Don't get me wrong. Microsoft has had its problems. But sir I would never dare to have not a single windows machine.

I have 7 PCs 2 running Ubuntu, 1 windows 7 (my favorite), 2 vista (least favorite), and 3 with XP sp3.
and I have one MacMini running snow leopard or whatever they are calling the latest release. bah.

Free stuff is cool and all, but the best things in life come at a price.

Don't get me wrong, I am a big fan of open source, but I'm not one of those frothy mouthed *nix/open source zealots or anything. Heh heh!

The only reason I'm running solely on *nix ATM is because my old windows machines at home were quite old and ran very slowly with XP. Especially after service pack 3. The hardware didn't meet the minimum specs for Vista or 7 (nowhere near!), so upgrading the OS wasn't an option. And I can't afford to buy a new PC ATM either.
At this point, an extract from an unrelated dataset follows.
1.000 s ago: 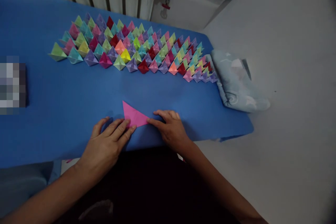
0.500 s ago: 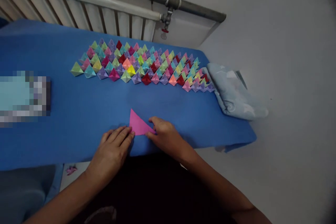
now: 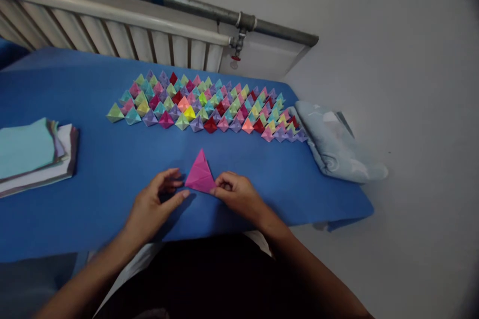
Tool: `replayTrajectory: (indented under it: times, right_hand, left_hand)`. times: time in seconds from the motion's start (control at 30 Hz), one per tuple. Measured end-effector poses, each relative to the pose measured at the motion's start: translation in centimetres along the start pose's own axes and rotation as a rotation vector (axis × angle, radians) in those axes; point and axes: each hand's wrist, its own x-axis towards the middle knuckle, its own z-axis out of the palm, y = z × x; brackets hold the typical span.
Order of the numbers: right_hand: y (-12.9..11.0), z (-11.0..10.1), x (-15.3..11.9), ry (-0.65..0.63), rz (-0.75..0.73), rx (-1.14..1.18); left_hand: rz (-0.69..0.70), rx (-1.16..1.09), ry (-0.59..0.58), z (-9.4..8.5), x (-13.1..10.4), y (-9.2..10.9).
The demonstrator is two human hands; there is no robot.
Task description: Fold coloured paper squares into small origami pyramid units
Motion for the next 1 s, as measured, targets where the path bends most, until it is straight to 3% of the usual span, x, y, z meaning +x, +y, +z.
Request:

So when the hard-drives in the XP machines eventually started dying one by one, I decided there wasn't much point in replacing the hard drives and putting XP back on them. Especially with XP reaching the end of its shelf life! So I stuck various flavours of *nix on 'em and they boot and run noticeably faster than ever before.

At the end of the day; to me a computer is a tool, a means to an end. And the operating system is merely a component of that toolset.
I can do all of the things I did in Windows with *nix. A lot of the open source stuff I use in Windows is available in *nix and there are open source equivalents for everything else I used in Windows (except FlashDevelop!), so my workflow hasn't really changed much. So for now *nix is the best tool for the job!

But I do have a Windows machine at work, so I can always work on any personal windows-only projects during my lunch break. So I haven't completely forsaken Windows!